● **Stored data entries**
☆ ☆ ☆ ☆

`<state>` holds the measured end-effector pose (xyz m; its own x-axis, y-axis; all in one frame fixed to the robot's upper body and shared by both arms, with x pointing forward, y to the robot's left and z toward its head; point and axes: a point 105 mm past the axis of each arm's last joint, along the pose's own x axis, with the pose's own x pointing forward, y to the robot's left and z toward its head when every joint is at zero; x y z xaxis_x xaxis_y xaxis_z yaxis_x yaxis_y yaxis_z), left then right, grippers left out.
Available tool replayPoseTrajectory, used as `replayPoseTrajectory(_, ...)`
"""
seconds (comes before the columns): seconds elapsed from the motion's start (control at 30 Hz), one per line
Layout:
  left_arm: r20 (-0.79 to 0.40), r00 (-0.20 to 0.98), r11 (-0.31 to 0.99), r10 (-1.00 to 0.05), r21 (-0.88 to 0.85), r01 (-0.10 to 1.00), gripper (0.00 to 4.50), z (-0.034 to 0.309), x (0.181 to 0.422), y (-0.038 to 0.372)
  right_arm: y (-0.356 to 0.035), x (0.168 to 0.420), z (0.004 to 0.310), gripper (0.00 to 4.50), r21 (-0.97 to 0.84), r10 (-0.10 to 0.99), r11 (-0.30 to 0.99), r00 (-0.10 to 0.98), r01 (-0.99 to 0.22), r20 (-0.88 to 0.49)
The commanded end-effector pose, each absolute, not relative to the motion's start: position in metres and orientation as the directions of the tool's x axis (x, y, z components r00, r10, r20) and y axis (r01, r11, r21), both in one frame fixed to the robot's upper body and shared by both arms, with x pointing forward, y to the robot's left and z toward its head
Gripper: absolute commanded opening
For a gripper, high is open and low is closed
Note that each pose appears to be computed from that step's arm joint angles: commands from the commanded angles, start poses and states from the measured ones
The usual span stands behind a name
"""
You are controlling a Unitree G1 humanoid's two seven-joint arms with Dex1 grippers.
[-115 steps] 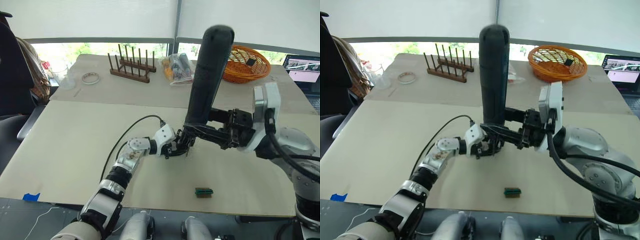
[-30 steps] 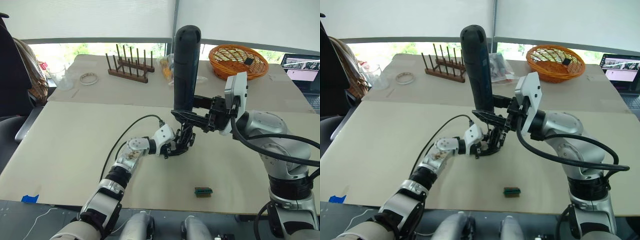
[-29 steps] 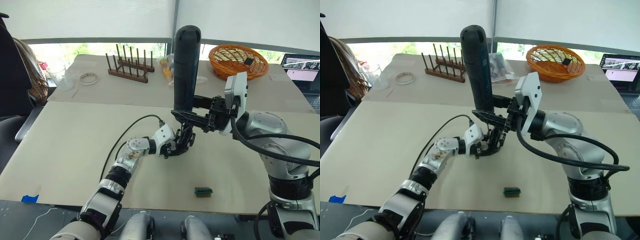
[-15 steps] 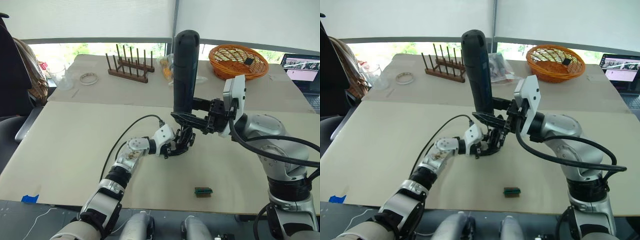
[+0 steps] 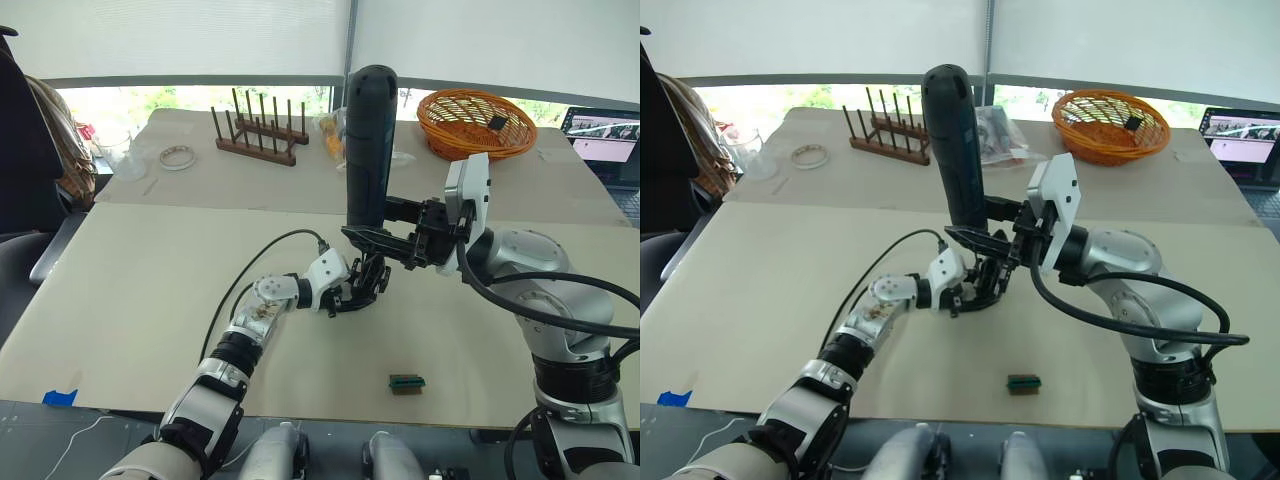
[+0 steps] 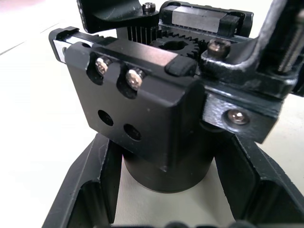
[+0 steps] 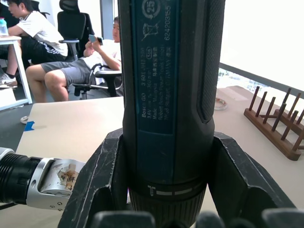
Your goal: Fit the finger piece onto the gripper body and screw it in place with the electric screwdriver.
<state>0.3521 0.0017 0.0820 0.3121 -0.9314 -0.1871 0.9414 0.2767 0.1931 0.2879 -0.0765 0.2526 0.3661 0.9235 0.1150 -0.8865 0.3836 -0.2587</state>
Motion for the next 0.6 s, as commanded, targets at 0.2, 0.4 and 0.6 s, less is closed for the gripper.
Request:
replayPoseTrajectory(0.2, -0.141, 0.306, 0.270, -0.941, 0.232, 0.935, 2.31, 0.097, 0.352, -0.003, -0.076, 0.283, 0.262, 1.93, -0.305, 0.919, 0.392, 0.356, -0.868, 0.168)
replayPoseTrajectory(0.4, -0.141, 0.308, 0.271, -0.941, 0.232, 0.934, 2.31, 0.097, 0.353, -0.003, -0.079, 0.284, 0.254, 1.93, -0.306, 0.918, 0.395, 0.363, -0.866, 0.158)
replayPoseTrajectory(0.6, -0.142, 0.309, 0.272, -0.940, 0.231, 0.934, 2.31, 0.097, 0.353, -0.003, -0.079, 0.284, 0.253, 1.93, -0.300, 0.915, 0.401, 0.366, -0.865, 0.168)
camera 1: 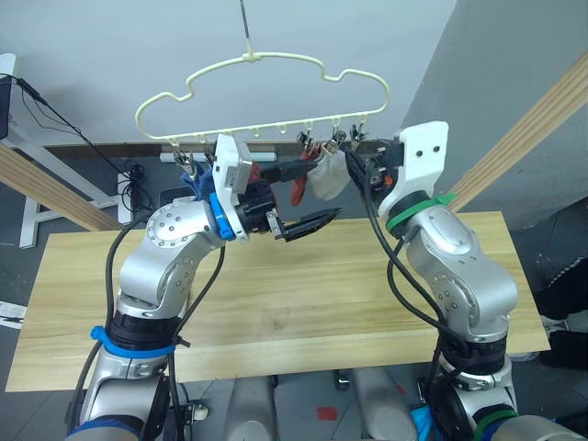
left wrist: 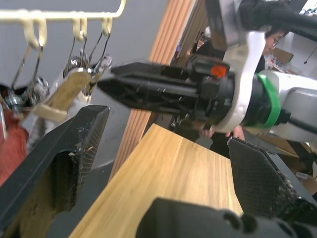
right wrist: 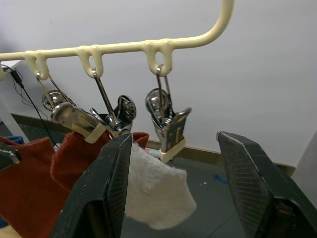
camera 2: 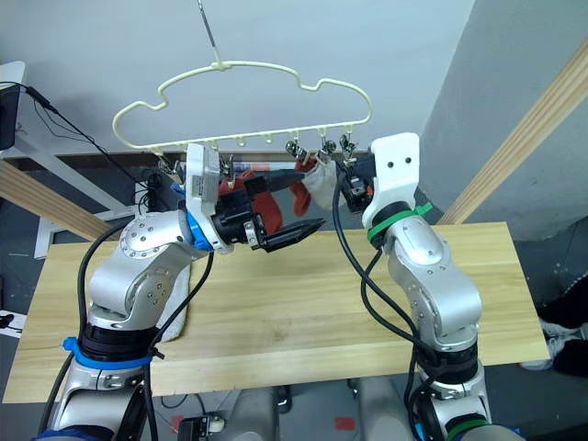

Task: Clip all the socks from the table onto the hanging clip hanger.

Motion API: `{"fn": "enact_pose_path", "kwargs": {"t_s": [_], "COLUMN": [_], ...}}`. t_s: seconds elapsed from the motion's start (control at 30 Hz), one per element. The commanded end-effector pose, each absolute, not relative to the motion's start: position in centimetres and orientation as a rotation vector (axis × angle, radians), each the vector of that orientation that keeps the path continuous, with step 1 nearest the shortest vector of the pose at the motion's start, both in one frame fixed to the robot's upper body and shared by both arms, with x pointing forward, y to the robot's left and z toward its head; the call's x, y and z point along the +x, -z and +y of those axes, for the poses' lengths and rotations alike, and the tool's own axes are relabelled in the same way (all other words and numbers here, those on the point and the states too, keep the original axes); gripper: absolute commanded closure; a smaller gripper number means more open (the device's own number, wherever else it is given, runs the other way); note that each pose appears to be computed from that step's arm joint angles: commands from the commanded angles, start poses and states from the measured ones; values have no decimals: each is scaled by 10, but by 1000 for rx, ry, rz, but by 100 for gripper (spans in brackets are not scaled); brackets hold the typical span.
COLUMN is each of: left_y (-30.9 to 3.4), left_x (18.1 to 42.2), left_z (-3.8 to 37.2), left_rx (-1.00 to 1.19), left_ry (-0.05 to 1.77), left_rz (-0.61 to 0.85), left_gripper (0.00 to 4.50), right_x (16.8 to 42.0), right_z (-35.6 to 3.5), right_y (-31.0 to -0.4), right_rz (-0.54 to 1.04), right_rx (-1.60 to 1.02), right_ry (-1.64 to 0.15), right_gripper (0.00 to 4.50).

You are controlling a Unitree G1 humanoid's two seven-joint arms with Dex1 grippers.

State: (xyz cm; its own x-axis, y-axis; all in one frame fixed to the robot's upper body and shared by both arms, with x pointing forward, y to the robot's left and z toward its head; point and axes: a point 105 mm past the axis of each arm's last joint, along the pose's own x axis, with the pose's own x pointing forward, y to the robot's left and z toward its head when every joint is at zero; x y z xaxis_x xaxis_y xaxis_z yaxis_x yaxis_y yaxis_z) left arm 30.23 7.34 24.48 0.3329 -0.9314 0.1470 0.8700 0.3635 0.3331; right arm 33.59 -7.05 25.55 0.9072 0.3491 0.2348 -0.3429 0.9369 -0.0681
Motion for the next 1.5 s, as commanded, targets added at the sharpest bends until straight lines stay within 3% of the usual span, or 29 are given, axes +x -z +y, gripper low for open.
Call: {"fn": "enact_pose_path", "kwargs": {"t_s": [0.03, 0.6, 1.27, 1.5], "left_y": [-254, -257, -260, -260], "left_x": [297, 300, 301, 300], "left_z": [72, 71, 70, 67], "left_rx": [225, 234, 236, 234], "left_ry": [1196, 1195, 1198, 1202], "left_rz": [-376, -386, -393, -394], "left_gripper": [4, 4, 4, 4], "right_x": [334, 341, 350, 341], "right_z": [-66, -76, -58, -56], "right_y": [-272, -270, -283, -283], "right_rz": [-325, -323, -306, -317], "right_rx": [-23, -100, 78, 31], "right_ry": [-360, -280, -277, -288], "right_gripper": [168, 168, 168, 168]}}
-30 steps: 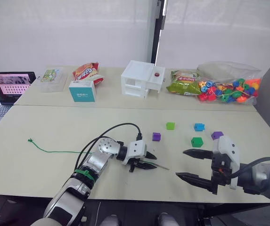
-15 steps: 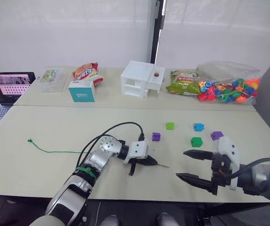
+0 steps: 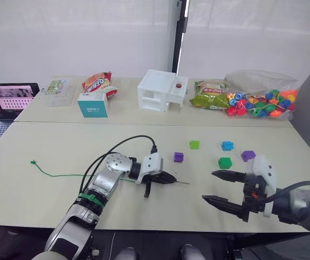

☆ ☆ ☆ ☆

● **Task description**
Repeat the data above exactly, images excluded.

● **Exercise solution**
`<state>` holds the measured end-effector pose (xyz m; its own x-axis, y-axis; all in one frame fixed to the robot's upper body and shared by both arms, with x pointing forward, y to the robot's left and z toward its head; point and axes: a point 105 mm past the axis of each arm's last joint, along the pose's own x axis, with the pose's own x pointing forward, y to the robot's left and z toward its head when every joint is at zero; x y z xaxis_x xaxis_y xaxis_z yaxis_x yaxis_y yaxis_z), left then right, grippers left out.
Available tool replayPoseTrajectory, used as `replayPoseTrajectory(_, ...)`
"""
seconds (comes before the columns): seconds elapsed from the motion's start (control at 30 Hz), one per line
Layout:
  left_arm: r20 (-0.79 to 0.40), r00 (-0.20 to 0.98), r11 (-0.31 to 0.99), r10 (-1.00 to 0.05), r21 (-0.88 to 0.85), r01 (-0.10 to 1.00), gripper (0.00 to 4.50), z (-0.034 to 0.309), x (0.181 to 0.422), y (-0.038 to 0.372)
  right_arm: y (-0.356 to 0.035), x (0.168 to 0.420), z (0.004 to 0.310), gripper (0.00 to 4.50), r21 (-0.97 to 0.84), r10 (-0.10 to 0.99), r11 (-0.30 to 0.99), r00 (-0.10 to 0.98), r01 (-0.99 to 0.22), r20 (-0.88 to 0.49)
The commanded end-effector pose, each absolute, not relative to the motion's start: position in metres and orientation as the directions of the tool's x axis (x, y, z components r00, r10, r20) and y axis (r01, r11, r21), both in one frame fixed to the robot's upper body and shared by both arms, with x pointing forward, y to the robot's left and z toward its head
Gripper: absolute commanded opening
For a gripper, high is open and low is closed
Note that each pose appears to be computed from that step's arm joint angles: commands from the commanded angles, start poses and states from the measured ones
The usual span stands behind a name
"""
You are controlling a Unitree G1 humanoid's two seven-joint arms with Dex1 grippers.
[-115 steps] 
[-30 steps] 
[-29 steps] 
[-15 steps] 
[+0 steps] 
[+0 steps] 
[+0 steps] 
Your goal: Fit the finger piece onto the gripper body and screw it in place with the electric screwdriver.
<state>0.3521 0.0017 0.0820 0.3121 -0.9314 -0.1871 0.9414 0.2767 0.1931 0.2879 -0.0765 0.2526 0.3661 0.9235 0.1150 -0.8865 0.3836 -0.2587</state>
Motion for the next 0.6 s, as commanded, targets at 0.2, 0.4 and 0.6 s, less is closed for the gripper.
Request:
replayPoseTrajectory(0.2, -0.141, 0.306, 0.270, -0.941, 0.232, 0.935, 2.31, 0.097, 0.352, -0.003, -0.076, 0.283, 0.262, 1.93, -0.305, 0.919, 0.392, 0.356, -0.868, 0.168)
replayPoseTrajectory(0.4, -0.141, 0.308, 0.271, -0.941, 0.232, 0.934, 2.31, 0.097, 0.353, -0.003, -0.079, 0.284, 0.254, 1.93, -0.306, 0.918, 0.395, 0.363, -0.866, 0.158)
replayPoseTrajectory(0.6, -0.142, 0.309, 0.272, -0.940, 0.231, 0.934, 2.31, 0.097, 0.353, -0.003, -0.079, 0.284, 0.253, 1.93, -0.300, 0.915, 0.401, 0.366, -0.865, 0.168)
camera 1: 
left wrist: 
right wrist: 
camera 2: 

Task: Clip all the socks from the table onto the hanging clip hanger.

Motion API: `{"fn": "enact_pose_path", "kwargs": {"t_s": [_], "COLUMN": [_], ...}}`. t_s: seconds elapsed from the motion's start (control at 30 Hz), one per element. The commanded end-effector pose, each absolute, not relative to the motion's start: position in centimetres and orientation as a rotation vector (axis × angle, radians), each the vector of that orientation that keeps the path continuous, with step 1 nearest the shortest vector of the pose at the motion's start, both in one frame fixed to the robot's upper body and shared by both arms, with x pointing forward, y to the robot's left and z toward its head; the call's x, y and z point along the +x, -z and +y of those axes, for the poses' lengths and rotations alike, and the tool's own axes are relabelled in the same way (all other words and numbers here, those on the point and the states too, keep the original axes); gripper: absolute commanded closure; a smaller gripper number means more open (the device's own number, wherever else it is given, runs the other way); note that each pose appears to be computed from that step's arm joint angles: commands from the commanded angles, start poses and states from the measured ones; values have no decimals: each is scaled by 10, but by 1000 for rx, ry, rz, but by 100 for gripper (spans in brackets are not scaled); brackets hold the typical span.
COLUMN is each of: left_y (-30.9 to 3.4), left_x (18.1 to 42.2), left_z (-3.8 to 37.2), left_rx (-1.00 to 1.19), left_ry (-0.05 to 1.77), left_rz (-0.61 to 0.85), left_gripper (0.00 to 4.50), right_x (16.8 to 42.0), right_z (-35.6 to 3.5), right_y (-31.0 to -0.4), right_rz (-0.54 to 1.04), right_rx (-1.60 to 1.02), right_ry (-1.64 to 0.15), right_gripper (0.00 to 4.50).

You are controlling a Unitree G1 humanoid's two seven-joint arms with Dex1 grippers.

State: (xyz cm; its own x-axis, y-axis; all in one frame fixed to the robot's upper body and shared by both arms, with x pointing forward, y to the robot's left and z toward its head; point and axes: a point 105 mm past the axis of each arm's last joint, along the pose's own x axis, with the pose's own x pointing forward, y to the robot's left and z toward its head when every joint is at zero; x y z xaxis_x xaxis_y xaxis_z yaxis_x yaxis_y yaxis_z) left arm 30.23 7.34 24.48 0.3329 -0.9314 0.1470 0.8700 0.3635 0.3331; right arm 33.59 -7.05 25.55 0.9072 0.3491 0.2348 -0.3429 0.9369 -0.0681
Motion for the next 1.5 s, as commanded, targets added at the sharpest bends until straight lines stay within 3% of the usual span, or 29 are given, axes +x -z +y, gripper low for open.
Call: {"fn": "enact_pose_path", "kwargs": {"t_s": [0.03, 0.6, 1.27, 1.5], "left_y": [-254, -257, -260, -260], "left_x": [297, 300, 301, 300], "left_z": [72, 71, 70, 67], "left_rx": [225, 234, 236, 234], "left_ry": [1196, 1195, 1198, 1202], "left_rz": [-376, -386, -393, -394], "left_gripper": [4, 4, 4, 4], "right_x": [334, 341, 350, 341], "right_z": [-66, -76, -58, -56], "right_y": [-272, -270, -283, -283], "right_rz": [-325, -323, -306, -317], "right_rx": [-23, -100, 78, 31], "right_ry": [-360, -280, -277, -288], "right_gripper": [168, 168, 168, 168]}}
-30 steps: 
-15 steps: 
+0 steps: 

This exercise has now been finished.